[EXERCISE]
What is needed is a word-for-word copy of the listing below, without pictures.

[GIVEN MATERIAL]
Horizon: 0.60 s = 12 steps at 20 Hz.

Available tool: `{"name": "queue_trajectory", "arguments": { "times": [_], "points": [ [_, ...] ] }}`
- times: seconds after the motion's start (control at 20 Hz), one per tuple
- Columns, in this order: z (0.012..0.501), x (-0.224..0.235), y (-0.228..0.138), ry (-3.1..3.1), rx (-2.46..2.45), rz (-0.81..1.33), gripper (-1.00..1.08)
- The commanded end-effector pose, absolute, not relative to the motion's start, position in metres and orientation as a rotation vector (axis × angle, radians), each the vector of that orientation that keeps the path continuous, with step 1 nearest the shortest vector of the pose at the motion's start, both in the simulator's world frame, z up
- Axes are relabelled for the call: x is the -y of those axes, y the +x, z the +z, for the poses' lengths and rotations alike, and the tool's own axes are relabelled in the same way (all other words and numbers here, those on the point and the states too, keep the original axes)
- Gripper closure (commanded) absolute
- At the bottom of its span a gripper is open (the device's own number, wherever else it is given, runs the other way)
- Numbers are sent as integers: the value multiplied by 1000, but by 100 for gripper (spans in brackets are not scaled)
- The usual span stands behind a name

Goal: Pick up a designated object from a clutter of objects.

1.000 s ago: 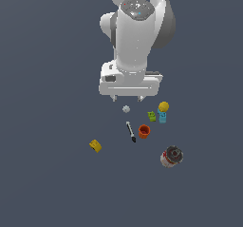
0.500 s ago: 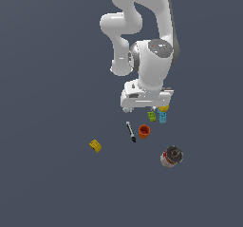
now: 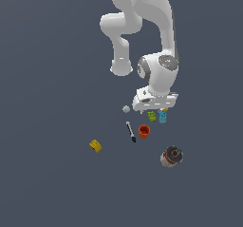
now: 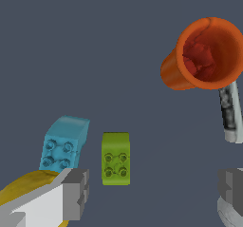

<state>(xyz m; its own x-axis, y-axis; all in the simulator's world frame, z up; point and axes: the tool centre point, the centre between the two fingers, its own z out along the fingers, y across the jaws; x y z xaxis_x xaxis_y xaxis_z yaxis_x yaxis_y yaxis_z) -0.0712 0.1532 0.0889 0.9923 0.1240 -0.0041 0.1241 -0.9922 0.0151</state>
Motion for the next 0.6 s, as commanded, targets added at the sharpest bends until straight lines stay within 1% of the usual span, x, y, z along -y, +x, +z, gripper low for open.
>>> {"name": "queue_trajectory", "arguments": {
  "times": [0.0, 0.35, 0.55],
  "points": [
    [78, -162, -80, 3125, -207, -1, -92],
    [63, -175, -93, 3133, -227, 0, -92],
    [68, -177, -89, 3136, -230, 18, -92]
  ]
}}
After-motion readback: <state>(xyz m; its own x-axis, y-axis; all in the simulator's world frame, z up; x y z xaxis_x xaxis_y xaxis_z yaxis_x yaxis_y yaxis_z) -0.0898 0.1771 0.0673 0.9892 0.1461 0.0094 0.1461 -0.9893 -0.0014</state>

[TASK ANSWER]
Horizon: 0.60 s = 12 steps at 20 Hz.

Available tool: `{"name": "queue_trajectory", "arguments": { "times": [_], "points": [ [_, ...] ] }}`
- times: seconds after the motion's start (control at 20 Hz), one per tuple
- Columns, in this order: z (0.012..0.501), x (-0.224..0.235), y (-0.228..0.138), ry (-3.1..3.1), rx (-2.46..2.45), rz (-0.81..1.33), gripper (-1.00..1.08)
- The commanded end-effector pose, absolute, not relative to the motion's start, position in metres and orientation as a rotation vector (axis × angle, radians), each the vector of that orientation that keeps the path continuous, with step 1 nearest the shortest vector of the pose at the motion's start, both in the simulator's world frame, z up
- Axes are relabelled for the call: x is the -y of those axes, y the +x, z the +z, for the poses' lengths and rotations alike, and the tool's own axes are relabelled in the same way (all other words and numbers here, those on the point and the states too, keep the original axes)
- Gripper closure (commanded) absolute
- At the bottom of its span a gripper is open (the device's own number, wherever else it is given, runs the other way)
- Numbers are sent as integers: the value multiplied by 1000, but by 100 for gripper (spans in brackets are not scaled)
- The usual span stands behind a name

Goal: Pick up a designated object from a clutter of objects.

1.000 s ago: 
0.500 s ago: 
now: 
now: 

<state>(xyz m; its own x-axis, y-axis; all in the simulator's world frame, z up; point and axes: the tool centre point, the centre between the two fingers, its own z out along the fingers, y across the jaws; x y z xaxis_x xaxis_y xaxis_z yaxis_x yaxis_y yaxis_z) -0.0712 0.1532 0.0889 0.9923 0.1240 -0.0041 0.1241 -0.9922 0.0151</state>
Motion for the next 0.6 s, as commanded, targets added at the sharpest bends until straight lines stay within 1% of the usual span, x, y, z along -y, +x, +z, gripper low for open.
>>> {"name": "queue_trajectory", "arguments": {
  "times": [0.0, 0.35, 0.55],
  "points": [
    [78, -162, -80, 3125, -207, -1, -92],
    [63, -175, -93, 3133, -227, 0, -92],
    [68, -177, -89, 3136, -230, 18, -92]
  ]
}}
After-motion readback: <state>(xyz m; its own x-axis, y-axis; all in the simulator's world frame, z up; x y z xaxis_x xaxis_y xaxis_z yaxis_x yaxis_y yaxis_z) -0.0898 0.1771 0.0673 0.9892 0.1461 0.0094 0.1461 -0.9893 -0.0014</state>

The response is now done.